DATASET ENTRIES:
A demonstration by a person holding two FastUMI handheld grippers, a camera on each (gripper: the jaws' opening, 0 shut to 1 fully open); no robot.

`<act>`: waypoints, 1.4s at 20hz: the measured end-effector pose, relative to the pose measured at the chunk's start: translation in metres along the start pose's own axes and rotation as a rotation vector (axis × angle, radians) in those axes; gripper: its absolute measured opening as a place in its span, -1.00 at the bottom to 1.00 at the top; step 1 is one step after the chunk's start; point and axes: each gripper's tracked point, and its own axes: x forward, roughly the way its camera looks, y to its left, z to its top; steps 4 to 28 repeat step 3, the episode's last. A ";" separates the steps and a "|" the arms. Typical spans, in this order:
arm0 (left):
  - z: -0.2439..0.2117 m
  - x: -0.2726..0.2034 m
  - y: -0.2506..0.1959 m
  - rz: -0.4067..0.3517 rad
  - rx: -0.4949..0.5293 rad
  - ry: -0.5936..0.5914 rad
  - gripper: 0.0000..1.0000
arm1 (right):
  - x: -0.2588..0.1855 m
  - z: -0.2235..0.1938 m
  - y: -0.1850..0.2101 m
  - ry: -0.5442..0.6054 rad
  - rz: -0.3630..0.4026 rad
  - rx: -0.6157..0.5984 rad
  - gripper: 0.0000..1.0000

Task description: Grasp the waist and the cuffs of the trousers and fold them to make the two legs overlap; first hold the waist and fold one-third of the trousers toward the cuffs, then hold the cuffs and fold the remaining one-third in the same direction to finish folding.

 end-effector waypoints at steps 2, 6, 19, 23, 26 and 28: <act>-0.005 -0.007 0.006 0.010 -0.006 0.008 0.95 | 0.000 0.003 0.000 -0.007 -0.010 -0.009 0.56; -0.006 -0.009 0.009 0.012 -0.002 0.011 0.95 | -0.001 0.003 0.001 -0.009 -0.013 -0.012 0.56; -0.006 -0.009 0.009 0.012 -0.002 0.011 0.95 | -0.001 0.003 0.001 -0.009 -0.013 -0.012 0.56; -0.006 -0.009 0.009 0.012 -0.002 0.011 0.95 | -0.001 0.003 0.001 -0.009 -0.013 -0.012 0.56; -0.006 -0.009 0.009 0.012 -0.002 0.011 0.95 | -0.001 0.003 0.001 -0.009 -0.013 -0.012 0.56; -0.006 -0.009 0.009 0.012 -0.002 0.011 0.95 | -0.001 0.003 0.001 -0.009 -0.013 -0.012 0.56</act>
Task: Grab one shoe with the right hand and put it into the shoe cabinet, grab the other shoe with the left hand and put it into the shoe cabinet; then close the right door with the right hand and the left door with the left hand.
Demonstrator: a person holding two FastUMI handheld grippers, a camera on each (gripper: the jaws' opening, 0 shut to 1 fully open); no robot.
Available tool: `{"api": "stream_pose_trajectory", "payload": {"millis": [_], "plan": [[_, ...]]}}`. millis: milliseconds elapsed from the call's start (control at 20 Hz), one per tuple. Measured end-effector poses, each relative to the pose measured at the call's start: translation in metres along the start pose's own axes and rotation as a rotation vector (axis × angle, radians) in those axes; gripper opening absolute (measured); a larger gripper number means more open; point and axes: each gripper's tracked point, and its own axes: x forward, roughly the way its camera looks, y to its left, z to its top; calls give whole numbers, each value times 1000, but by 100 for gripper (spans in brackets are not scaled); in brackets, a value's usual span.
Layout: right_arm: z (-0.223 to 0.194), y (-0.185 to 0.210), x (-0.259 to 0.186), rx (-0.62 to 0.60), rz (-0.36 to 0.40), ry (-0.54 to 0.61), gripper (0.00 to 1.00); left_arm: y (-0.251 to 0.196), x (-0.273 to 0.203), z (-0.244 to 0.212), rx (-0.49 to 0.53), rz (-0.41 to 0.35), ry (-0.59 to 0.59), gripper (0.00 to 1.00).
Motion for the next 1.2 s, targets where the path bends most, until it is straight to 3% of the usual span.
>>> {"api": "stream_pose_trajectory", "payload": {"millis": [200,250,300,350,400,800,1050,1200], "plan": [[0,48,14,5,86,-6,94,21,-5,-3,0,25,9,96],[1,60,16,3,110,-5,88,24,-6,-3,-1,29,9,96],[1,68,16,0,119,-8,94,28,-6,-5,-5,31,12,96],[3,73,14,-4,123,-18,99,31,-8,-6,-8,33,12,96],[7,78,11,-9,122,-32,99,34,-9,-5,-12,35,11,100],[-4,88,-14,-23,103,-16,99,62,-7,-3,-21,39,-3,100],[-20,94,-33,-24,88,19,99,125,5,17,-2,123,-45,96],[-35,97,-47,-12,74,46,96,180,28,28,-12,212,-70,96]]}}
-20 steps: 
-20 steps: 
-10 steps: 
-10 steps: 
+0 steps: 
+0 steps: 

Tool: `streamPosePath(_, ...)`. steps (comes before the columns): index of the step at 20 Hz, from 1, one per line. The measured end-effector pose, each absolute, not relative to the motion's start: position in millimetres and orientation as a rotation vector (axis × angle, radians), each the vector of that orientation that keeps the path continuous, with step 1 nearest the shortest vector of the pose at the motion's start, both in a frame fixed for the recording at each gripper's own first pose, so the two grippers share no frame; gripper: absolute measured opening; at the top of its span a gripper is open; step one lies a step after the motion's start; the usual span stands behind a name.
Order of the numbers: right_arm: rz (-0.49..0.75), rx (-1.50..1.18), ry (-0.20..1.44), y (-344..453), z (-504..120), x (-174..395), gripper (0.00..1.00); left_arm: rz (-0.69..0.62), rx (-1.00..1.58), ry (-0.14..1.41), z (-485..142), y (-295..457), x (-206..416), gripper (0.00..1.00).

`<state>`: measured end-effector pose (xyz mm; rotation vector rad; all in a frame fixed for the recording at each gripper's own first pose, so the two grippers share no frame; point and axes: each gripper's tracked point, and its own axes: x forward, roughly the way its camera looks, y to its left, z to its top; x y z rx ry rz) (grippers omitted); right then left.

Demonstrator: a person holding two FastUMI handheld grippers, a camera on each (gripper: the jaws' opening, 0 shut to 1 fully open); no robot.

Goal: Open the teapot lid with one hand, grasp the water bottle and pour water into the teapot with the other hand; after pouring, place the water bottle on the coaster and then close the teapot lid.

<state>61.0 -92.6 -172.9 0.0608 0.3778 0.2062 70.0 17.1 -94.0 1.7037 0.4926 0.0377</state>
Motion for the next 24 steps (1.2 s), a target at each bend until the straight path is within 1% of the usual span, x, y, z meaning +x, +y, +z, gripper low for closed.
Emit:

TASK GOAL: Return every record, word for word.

RESPONSE BELOW:
A demonstration by a person holding two FastUMI handheld grippers, a camera on each (gripper: the jaws' opening, 0 shut to 1 fully open); no robot.

`<act>`: waypoints, 1.4s at 20hz: the measured end-effector pose, relative to the pose measured at the chunk's start: translation in metres along the start pose's own axes and rotation as a rotation vector (axis × angle, radians) in those axes; gripper: its absolute measured opening as a place in its span, -1.00 at the bottom to 1.00 at the top; step 1 is one step after the chunk's start; point and axes: each gripper's tracked point, and its own axes: x forward, roughly the way its camera looks, y to its left, z to its top; steps 4 to 28 repeat step 3, the episode's last. A ";" separates the steps and a "|" the arms. Typical spans, in this order:
arm0 (left):
  - z: -0.2439..0.2117 m
  - x: -0.2726..0.2034 m
  - y: -0.2506..0.1959 m
  - rz: -0.4067..0.3517 rad
  - rx: -0.4949..0.5293 rad
  - ry: -0.5936..0.5914 rad
  - gripper: 0.0000..1.0000
arm1 (right):
  - x: -0.2588..0.1855 m
  - z: -0.2235..0.1938 m
  - y: -0.1850..0.2101 m
  - ry: -0.5442..0.6054 rad
  - rz: -0.3630..0.4026 rad
  - rx: -0.6157..0.5984 rad
  - gripper: 0.0000..1.0000

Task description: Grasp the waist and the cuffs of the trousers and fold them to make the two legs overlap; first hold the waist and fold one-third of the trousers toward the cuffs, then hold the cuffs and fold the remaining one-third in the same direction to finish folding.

 end-effector waypoints at steps 2, 6, 19, 23, 26 and 28: <act>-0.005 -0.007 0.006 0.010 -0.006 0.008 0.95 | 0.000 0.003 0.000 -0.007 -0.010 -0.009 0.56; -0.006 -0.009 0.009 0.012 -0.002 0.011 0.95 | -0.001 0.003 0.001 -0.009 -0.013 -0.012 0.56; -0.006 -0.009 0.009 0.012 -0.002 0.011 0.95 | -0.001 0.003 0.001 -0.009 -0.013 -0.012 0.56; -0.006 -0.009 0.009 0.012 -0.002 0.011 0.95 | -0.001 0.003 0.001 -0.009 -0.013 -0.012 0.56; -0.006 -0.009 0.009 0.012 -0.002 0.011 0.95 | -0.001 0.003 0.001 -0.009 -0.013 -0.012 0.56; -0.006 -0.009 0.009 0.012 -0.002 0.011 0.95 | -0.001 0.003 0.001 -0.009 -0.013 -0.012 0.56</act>
Task: Grab one shoe with the right hand and put it into the shoe cabinet, grab the other shoe with the left hand and put it into the shoe cabinet; then close the right door with the right hand and the left door with the left hand.
Demonstrator: a person holding two FastUMI handheld grippers, a camera on each (gripper: the jaws' opening, 0 shut to 1 fully open); no robot.
Available tool: `{"api": "stream_pose_trajectory", "payload": {"millis": [_], "plan": [[_, ...]]}}`. millis: milliseconds elapsed from the call's start (control at 20 Hz), one per tuple. Measured end-effector poses, each relative to the pose measured at the call's start: translation in metres along the start pose's own axes and rotation as a rotation vector (axis × angle, radians) in those axes; gripper opening absolute (measured); a larger gripper number means more open; point and axes: each gripper's tracked point, and its own axes: x forward, roughly the way its camera looks, y to its left, z to its top; calls give whole numbers, each value times 1000, but by 100 for gripper (spans in brackets are not scaled); in brackets, a value's usual span.
Layout: right_arm: z (-0.223 to 0.194), y (-0.185 to 0.210), x (-0.259 to 0.186), rx (-0.62 to 0.60), rz (-0.36 to 0.40), ry (-0.54 to 0.61), gripper (0.00 to 1.00); left_arm: y (-0.251 to 0.196), x (-0.273 to 0.203), z (-0.244 to 0.212), rx (-0.49 to 0.53), rz (-0.41 to 0.35), ry (-0.59 to 0.59), gripper (0.00 to 1.00).
Motion for the next 1.2 s, targets where the path bends most, until it is straight to 3% of the usual span.
>>> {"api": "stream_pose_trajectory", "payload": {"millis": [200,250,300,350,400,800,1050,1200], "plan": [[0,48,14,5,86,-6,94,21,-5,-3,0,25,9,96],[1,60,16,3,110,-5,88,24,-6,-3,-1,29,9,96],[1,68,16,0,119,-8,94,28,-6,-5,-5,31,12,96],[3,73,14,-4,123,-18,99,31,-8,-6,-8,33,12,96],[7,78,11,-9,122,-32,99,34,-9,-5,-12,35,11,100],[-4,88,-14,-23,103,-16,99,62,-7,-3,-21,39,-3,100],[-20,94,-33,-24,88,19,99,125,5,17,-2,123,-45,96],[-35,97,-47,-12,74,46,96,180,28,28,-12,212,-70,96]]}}
-20 steps: 
-20 steps: 
-10 steps: 
-10 steps: 
+0 steps: 
+0 steps: 

Tool: `streamPosePath(_, ...)`. steps (comes before the columns): index of the step at 20 Hz, from 1, one per line. The measured end-effector pose, each absolute, not relative to the motion's start: position in millimetres and orientation as a rotation vector (axis × angle, radians), each the vector of that orientation that keeps the path continuous, with step 1 nearest the shortest vector of the pose at the motion's start, both in a frame fixed for the recording at each gripper's own first pose, so the two grippers share no frame; gripper: absolute measured opening; at the top of its span a gripper is open; step one lies a step after the motion's start; the usual span stands behind a name.
Order of the numbers: right_arm: rz (-0.49..0.75), rx (-1.50..1.18), ry (-0.20..1.44), y (-344..453), z (-504..120), x (-174..395), gripper (0.00..1.00); left_arm: rz (-0.69..0.62), rx (-1.00..1.58), ry (-0.14..1.41), z (-485..142), y (-295..457), x (-206..416), gripper (0.00..1.00).

`<state>`: measured end-effector pose (xyz mm; rotation vector rad; all in a frame fixed for the recording at each gripper's own first pose, so the two grippers share no frame; point and axes: each gripper's tracked point, and its own axes: x forward, roughly the way its camera looks, y to its left, z to its top; x y z rx ry rz) (grippers omitted); right then left.

Demonstrator: a person holding two FastUMI handheld grippers, a camera on each (gripper: the jaws' opening, 0 shut to 1 fully open); no robot.

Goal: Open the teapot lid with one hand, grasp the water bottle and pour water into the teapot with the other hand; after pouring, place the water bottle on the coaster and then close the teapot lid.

<state>61.0 -92.6 -172.9 0.0608 0.3778 0.2062 70.0 17.1 -94.0 1.7037 0.4926 0.0377</state>
Motion for the next 24 steps (1.2 s), a target at each bend until the straight path is within 1% of the usual span, x, y, z meaning +x, +y, +z, gripper low for closed.
Emit:

This answer is complete as it stands.